As I walked through the halls I spoke to friends old and new, brewers brimming over with passion for their products and a great optimism for the future of cask beer.

I shall long remember the disbelief on the face of Ollie Graham of Crouch Vale, standing among the throng at the trade session, when I announced he had won the championship with Brewers Gold.

He didn't so much walk as float on to the platform to pick up his award.

Crouch Vale is one of the longest running micros in the country, founded in the early 1980s when the climate and the market were hard for new small brewers. Ollie and his friends carved out a niche by supplying outdoor events that range from rock concerts to re-enactments of English Civil War battles.

Today the company not only brews and sells its own beers but also factors other micro products the length and breadth of the country.

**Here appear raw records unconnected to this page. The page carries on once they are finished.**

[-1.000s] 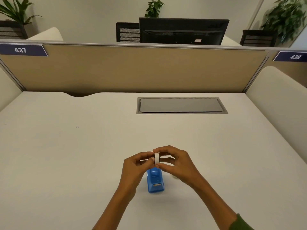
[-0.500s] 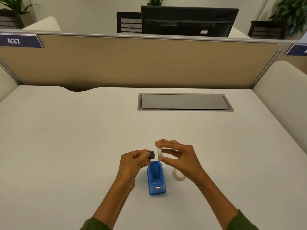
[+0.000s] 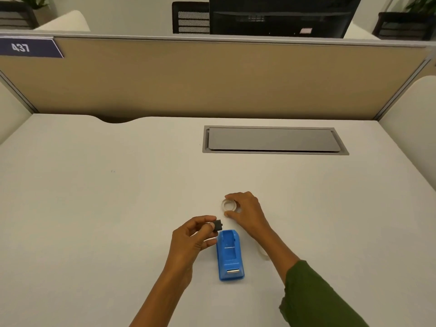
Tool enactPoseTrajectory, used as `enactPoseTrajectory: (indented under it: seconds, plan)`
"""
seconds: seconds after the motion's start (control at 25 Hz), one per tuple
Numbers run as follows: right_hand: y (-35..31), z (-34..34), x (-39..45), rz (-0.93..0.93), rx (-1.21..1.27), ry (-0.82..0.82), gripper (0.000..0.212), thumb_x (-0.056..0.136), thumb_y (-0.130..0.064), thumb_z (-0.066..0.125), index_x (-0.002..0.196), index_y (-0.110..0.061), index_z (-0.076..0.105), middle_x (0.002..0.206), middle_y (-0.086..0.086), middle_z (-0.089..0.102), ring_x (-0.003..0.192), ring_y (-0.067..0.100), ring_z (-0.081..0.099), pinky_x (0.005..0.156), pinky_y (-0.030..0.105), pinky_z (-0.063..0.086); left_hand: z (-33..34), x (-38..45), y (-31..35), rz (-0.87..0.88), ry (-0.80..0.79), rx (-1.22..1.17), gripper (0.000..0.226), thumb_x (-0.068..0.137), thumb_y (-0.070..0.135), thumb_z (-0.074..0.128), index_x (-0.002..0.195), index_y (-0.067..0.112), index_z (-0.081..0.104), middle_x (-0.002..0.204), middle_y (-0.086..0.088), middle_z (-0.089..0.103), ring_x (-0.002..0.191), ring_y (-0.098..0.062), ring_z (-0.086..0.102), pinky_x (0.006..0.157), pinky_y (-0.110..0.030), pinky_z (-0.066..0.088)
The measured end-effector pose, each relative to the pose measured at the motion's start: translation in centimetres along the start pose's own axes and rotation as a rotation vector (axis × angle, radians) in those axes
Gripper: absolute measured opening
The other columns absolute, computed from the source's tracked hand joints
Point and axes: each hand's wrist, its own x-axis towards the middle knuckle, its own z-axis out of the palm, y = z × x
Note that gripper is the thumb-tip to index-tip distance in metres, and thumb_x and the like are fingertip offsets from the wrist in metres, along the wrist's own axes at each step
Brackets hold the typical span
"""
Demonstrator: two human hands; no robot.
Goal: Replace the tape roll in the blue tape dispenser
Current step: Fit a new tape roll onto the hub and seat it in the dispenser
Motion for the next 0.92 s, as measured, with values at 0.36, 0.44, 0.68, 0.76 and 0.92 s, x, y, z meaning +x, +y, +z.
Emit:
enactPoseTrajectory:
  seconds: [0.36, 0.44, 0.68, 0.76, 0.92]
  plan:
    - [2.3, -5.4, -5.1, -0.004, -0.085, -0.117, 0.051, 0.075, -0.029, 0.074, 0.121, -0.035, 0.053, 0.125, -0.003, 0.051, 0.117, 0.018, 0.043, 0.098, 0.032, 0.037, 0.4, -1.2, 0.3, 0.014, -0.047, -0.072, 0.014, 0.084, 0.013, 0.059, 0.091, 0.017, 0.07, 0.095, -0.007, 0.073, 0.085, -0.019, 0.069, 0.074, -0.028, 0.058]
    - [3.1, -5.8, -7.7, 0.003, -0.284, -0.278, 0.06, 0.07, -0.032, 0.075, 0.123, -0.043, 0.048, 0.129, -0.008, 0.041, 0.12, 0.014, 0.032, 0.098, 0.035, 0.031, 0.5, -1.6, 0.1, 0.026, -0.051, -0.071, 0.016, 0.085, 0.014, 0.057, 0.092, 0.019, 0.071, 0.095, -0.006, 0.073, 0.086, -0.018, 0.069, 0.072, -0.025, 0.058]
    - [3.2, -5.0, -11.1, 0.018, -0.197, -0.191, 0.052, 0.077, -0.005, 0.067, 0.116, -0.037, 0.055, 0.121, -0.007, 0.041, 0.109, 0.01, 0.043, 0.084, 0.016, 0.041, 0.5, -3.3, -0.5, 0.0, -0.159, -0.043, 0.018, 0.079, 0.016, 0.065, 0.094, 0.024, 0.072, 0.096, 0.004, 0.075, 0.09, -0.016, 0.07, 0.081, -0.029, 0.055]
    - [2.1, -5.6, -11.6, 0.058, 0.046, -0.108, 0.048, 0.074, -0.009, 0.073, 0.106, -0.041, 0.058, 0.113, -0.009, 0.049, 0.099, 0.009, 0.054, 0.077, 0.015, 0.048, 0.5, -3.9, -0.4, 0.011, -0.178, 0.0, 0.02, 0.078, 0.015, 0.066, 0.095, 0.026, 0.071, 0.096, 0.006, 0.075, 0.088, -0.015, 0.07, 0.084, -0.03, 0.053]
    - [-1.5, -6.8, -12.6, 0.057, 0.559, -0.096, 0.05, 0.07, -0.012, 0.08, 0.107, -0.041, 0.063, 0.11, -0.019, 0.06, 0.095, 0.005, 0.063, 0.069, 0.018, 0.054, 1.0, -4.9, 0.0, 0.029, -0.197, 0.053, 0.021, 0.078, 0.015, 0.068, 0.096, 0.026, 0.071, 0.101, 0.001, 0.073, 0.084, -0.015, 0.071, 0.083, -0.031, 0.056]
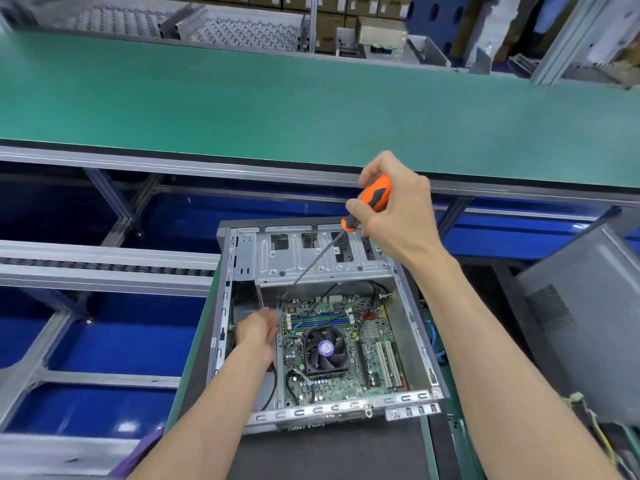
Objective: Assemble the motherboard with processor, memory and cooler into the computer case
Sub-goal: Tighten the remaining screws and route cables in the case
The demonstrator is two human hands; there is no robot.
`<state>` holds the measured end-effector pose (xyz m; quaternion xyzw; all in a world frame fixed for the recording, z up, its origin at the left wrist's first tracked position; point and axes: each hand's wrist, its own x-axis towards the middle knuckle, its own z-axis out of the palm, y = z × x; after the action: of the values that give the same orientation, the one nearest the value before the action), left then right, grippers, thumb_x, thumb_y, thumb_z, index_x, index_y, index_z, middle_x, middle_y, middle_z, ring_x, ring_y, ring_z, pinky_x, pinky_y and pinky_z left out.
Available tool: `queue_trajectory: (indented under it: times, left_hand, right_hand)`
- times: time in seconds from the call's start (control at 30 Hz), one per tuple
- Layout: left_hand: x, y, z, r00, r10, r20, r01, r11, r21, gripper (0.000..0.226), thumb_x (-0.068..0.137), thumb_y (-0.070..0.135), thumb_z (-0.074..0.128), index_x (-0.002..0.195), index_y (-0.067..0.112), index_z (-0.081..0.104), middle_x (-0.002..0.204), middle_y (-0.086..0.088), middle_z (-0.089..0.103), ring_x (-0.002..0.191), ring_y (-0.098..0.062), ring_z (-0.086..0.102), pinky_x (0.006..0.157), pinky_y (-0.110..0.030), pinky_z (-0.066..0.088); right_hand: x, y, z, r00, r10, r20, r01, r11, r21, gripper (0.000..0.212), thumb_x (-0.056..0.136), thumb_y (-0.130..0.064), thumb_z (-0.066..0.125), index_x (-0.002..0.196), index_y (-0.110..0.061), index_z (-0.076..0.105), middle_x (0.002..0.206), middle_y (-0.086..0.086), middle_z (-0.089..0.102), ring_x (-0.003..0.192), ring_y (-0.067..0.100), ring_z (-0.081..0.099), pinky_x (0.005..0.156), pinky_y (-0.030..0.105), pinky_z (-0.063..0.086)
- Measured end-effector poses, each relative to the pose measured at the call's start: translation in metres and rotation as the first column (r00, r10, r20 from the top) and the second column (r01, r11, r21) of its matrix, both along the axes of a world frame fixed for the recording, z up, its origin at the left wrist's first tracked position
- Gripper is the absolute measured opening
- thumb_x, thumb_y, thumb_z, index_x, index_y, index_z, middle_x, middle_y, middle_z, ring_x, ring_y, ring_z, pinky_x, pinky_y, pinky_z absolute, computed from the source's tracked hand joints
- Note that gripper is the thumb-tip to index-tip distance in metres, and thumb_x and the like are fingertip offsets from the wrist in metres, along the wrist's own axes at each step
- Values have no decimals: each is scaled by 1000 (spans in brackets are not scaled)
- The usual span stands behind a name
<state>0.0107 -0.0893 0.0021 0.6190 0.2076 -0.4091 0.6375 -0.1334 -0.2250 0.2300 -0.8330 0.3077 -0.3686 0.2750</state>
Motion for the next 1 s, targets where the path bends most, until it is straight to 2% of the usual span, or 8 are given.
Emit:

It's a successful small business that richly deserves its accolade and will now come under intense pressure to find the capacity to keep up with the demand for Brewers Gold and its other beers.

In sharp contrast, the giant national brewers were evident by their absence. Sales of their bland and fizzy lagers are starting to fall as cask beer revives. They ignored Olympia, perhaps at their peril.

I salute those who made the journey. We were all Londoners last week.